Kythosa was silent for a moment and then she nodded. "Fine then, but stop bellyaching". At last we reached our destination- a cliff that formed a valley in which a jagged road cut through. From there, we could hear the marching of Maydonna's army, and had it been our intention we could have ducked behind some rocks for an ambush. Even so, Sinatara hobbled out of her wagon, and with the help of a minotaur made it high onto the cliff. Maydonna arrived, riding a lizard, leading her army, and by raising her hand she gave her troops the order to halt. She looked up at Sinatara.

"I have already heard what happened to the necromancers. Are you here to gloat, then?"

"If you know what happened, then you know that it is pointless for our armies to battle. We defeated the necromancers so we can defeat you, and even if we didn't our allies would come to protect us." Maydonna growled.

"Do you expect me to back down, then? Is that what you are saying?" Sinatara looked down at Maydonna and let her silent stare speak. Kythosa took a position beside Sinatara to do the same. Maydonna just scoffed.

"If you really believed in the unity of the dark elves you would be the one to surrender. Look at you. You tell us lords that we must surrender our sovereignty to unity, but then you strive and stand defiantly against all odds all to make sure you have sovereignty over your puny little clan. I challenge you to tell me there is no hypocrisy in that."

Kythosa interjected. "That is bull! If Sinatara didn't stay head of our clan she wouldn't have any way to unite...OWWWWW!"

"Silence, Kythosa," Sinatara ordered as she unleashed a crackle of lightning that shocked Kythosa and brought her to her knees. Kythosa then crawled away. Even among friends, punishment remained cruel among dark elves. "I do not claim that what I do is free of hypocrisy, Maydonna," Sinatara confessed. "But I have a way to end our conflict once and for all." Sinatara then pulled out her whip. "A duel for each other's clan.
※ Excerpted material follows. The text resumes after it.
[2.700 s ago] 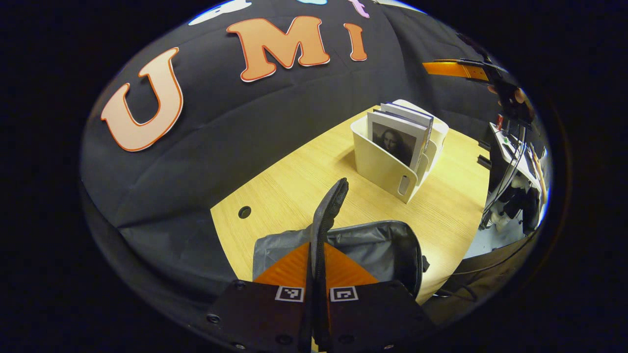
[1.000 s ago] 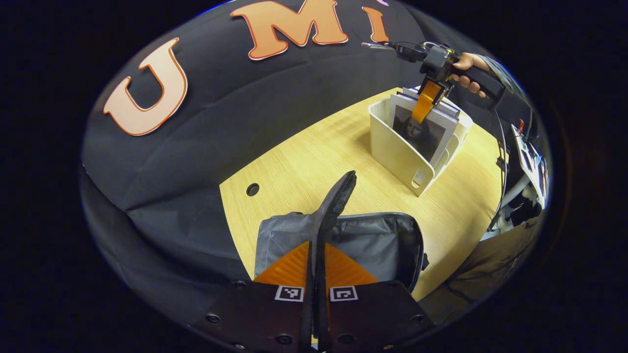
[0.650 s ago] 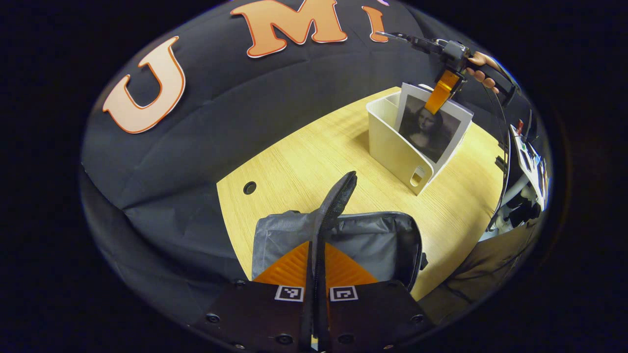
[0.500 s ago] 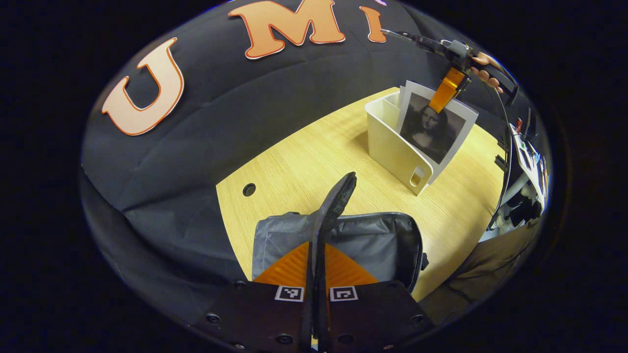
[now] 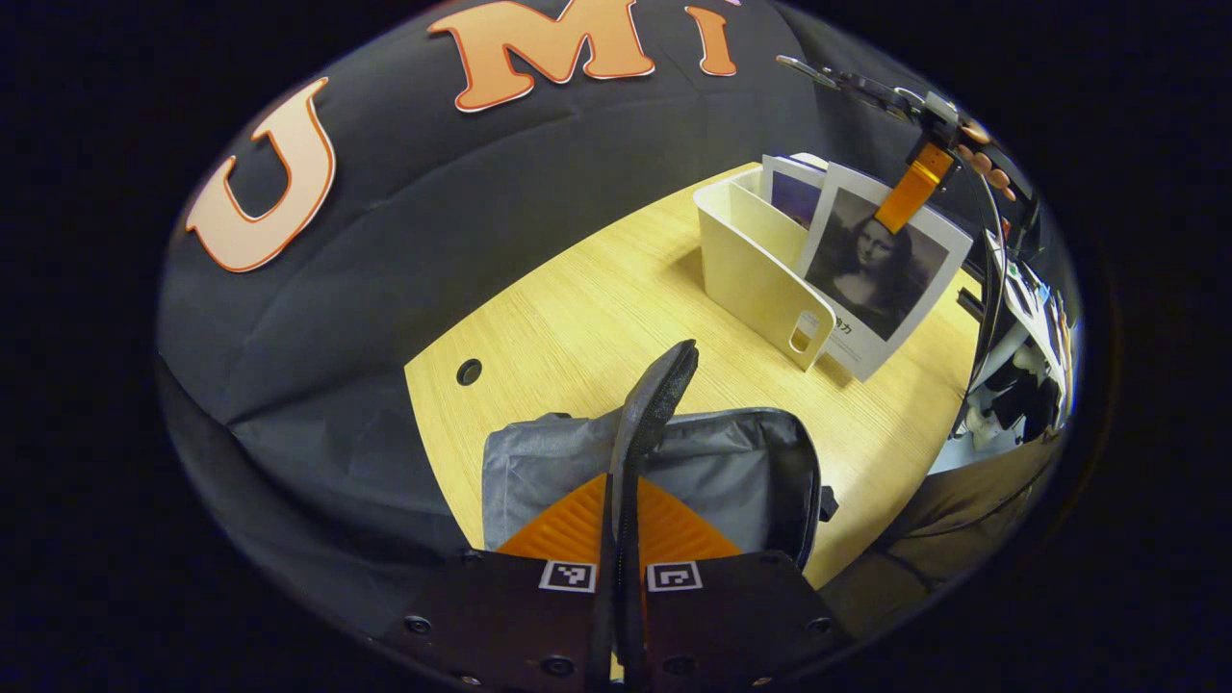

Defeat me and my clan goes to you. If I defeat you, your clan belongs to me. To win, one must kill the other or at least injure them so they can no longer fight. Do you accept?"

"Even without hypocrisy, your cause is hollow. I fight for the freedom bestowed upon us by our great founder, Tuidanna. You cause comes from nowhere except your own insane mind!" Maydonna hissed.

"Do you accept?" Sinatara asked again.

"Yes I do!" Maydonna declared as she pulled out her own whip.

With a snap of her fingers a hydra lowered a head for Sinatara to grip. The top matriarch of her dark elf clan leaned back against the hydra's massive skull, clinging to her seat upon it firmly. Then the beast reached its long neck down, lowering Sinitara into the valley. Sinatara stepped down from her perch. The dark elf lady then assumed a fighting position, ready to take on Maydonna, except she wobbled. Her opponent shook her head.

"You have something wrong with you, Sinatara. You are clearly too weakened to have a hope of winning. Besides, if you are so determined to fight the very freedom that our people were founded under, then you have a deeply disturbed and twisted mind. I promise you when I defeat you, I will not kill, but I will put you in a cage for the rest of your life, just like your crazed mother." Like war and tragedy, Maydonna's words failed to faze Sinatara, who seemed to be calculating just how she was going to win this fight. While Sinatara and Maydonna studied each other before attacking, I questioned Vaythose about this strange ritual.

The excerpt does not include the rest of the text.